In the abdominal implantation model, the tumor in the abdominal cavity were removed and weighed, and tumor nodules were counted and weighted. IL-7, when given in conjunction with OXP, increased the anti-tumor effect in vivo compared to PBS, IL-7 and OXP groups respectively (P<0.001, n = 6∼7). The administration of OXP alone resulted in a significant reduction in the weights of tumor nodules and a small, not statistically reduction in the number of tumor nodules in the abdominal cavity compared to PBS. The administration of IL-7 alone did not provide any anti-tumor effect compared to PBS in the abdominal implantation model. (Fig. 2c, 2d)

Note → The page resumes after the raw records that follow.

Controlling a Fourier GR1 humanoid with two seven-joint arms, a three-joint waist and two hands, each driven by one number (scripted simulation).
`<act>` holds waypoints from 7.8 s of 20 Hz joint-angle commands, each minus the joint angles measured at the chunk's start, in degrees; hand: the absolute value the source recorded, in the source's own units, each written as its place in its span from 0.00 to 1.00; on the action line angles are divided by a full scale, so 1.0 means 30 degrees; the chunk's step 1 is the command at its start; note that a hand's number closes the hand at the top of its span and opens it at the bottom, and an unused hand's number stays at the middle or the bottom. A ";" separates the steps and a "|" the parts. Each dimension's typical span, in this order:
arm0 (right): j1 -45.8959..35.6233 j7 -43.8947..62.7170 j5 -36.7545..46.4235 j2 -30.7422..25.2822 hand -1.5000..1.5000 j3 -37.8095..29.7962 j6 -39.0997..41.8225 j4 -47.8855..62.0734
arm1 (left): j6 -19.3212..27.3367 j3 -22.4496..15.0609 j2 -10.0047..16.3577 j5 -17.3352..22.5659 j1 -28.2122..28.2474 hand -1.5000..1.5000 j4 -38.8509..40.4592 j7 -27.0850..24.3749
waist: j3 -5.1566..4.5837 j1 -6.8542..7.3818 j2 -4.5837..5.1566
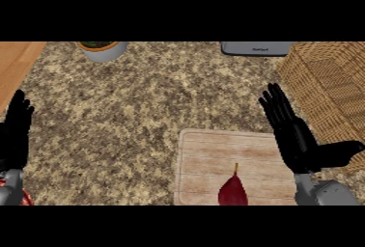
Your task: Pick the pear from the cutting board and place it in the basket
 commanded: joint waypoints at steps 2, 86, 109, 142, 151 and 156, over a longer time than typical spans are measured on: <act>0.0811 -0.3691 -0.1979 0.0176 1.00 -0.2561 0.3078 0.1130 | -0.1856 0.0296 0.0073 0.0876 -0.0325 0.50 0.0340 -0.0492 | 0.0468 -0.0241 0.0482; 0.4965 0.1358 1.7434 0.3236 0.00 -0.2941 0.9814 -0.0197 | -0.8723 0.2530 -0.2988 -0.0854 -0.1827 0.50 0.2464 0.0669 | 0.0438 -0.0168 0.0440; 0.7602 -0.0775 1.8713 0.3984 0.00 -0.2380 0.9916 -0.1606 | -0.8999 0.3710 -0.4182 -0.2664 -0.2431 0.50 0.1477 0.1970 | 0.0439 -0.0210 0.0420; -0.7356 1.6057 2.5629 0.6982 1.00 -0.7982 -0.1765 0.7720 | -0.9784 0.2674 -0.5352 -0.3213 -0.3744 0.50 0.1389 0.2146 | 0.0444 0.2140 0.1150; -1.4806 1.9347 3.2031 0.6896 1.00 -0.8843 -0.8457 1.2388 | -0.9557 0.2543 -0.5562 -0.3428 -0.4310 0.50 0.1857 0.2141 | 0.0350 0.2102 0.1134; -1.8796 2.2757 3.5059 0.6162 1.00 -1.0131 -0.8258 1.5747 | -0.9567 0.2700 -0.5499 -0.3366 -0.4145 0.50 0.2084 0.2226 | 0.0354 0.1685 0.0967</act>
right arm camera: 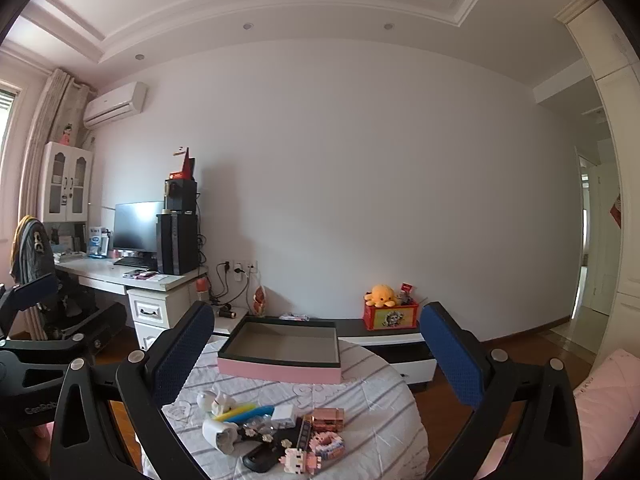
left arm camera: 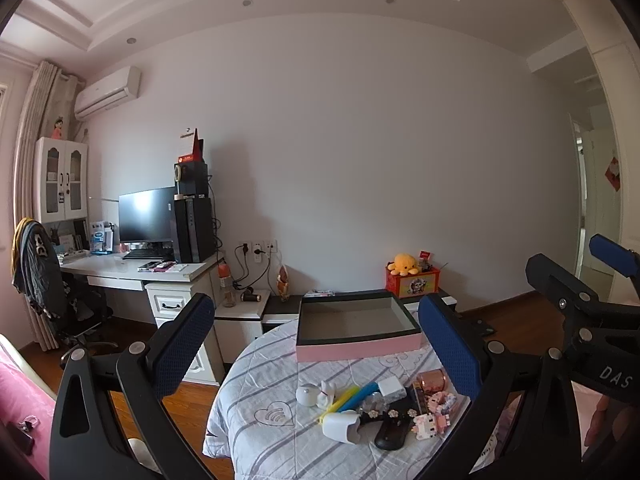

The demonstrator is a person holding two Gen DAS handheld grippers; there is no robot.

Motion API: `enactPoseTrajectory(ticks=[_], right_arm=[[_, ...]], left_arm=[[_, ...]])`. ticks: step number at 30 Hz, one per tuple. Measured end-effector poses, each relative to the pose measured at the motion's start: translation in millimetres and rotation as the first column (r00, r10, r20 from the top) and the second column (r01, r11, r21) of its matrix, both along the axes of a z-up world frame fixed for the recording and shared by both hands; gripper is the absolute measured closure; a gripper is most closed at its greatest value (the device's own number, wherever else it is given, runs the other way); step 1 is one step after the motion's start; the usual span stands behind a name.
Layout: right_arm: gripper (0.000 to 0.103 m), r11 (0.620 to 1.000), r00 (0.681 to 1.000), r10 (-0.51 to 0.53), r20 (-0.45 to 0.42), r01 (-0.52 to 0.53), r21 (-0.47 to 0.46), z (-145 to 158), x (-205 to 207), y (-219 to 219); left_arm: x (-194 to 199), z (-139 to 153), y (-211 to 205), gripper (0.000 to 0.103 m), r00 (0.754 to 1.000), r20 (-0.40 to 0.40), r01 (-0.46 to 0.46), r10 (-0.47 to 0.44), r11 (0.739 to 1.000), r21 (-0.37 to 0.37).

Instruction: Organize rigid objects

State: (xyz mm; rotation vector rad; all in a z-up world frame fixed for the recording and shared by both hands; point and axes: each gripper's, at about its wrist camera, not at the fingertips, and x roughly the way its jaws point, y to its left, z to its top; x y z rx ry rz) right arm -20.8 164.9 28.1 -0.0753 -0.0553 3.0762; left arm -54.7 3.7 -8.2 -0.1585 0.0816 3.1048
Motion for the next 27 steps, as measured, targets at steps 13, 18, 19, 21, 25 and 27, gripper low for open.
enactPoseTrajectory(ticks=[13,18,19,21,25,27], right_arm=[[0.0,1.0,1.0,-0.005,-0.025,0.005,0.02,6,-15,-7],[0.0,1.0,1.0,-0.003,-0.023,0.004,0.022,5,-20,-7],[0.0,1.0,1.0,-0.004,-0.024,0.004,0.021,5,-20,-7],[0.0,1.0,1.0,-0.008,-0.023,0.008,0.024,7,-19,-9],[0.0,1.0,1.0,-0.013,-0.017,0.013,0.022,6,-23,-8],[0.0,1.0,1.0,-0.014,-0.015,0.014,0.022,7,-23,-8]], left_arm=[[-17,5,-4,0.0,1.0,-0.012,-0.006,0.006,1.0,0.006],[-21,6,-4,0.0,1.0,-0.014,-0.005,0.005,1.0,0.007],[-20,6,-5,0.0,1.0,-0.013,-0.005,0.005,1.0,0.008],[-21,7,-5,0.0,1.0,-0.013,-0.005,0.005,1.0,0.006],[-21,8,-7,0.0,1.0,-0.011,-0.005,0.005,1.0,0.008],[-20,8,-8,0.0,1.0,-0.012,-0.002,0.002,1.0,0.007]])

Combination of OXP with IL-7 inhibited proliferation and induced apoptosis in mice colon tumor

We analyzed the number of proliferating cells using the proliferation marker Ki-67. The combined treatment with OXP and IL-7 presented fewer Ki-67 positive cells, compared with IL-7 or OXP alone and control (P<0.05) (Fig. 3). Furthermore, the TUNEL assay showed that the combined treatment with OXP and IL-7 induced significantly increased apoptosis of tumor cells (Fig. 4). The group receiving combination therapy showed the highest apoptotic index (P<0.01). These results suggest that combination of OXP with IL-7 significantly reduced cell proliferation and induced apoptosis in vivo.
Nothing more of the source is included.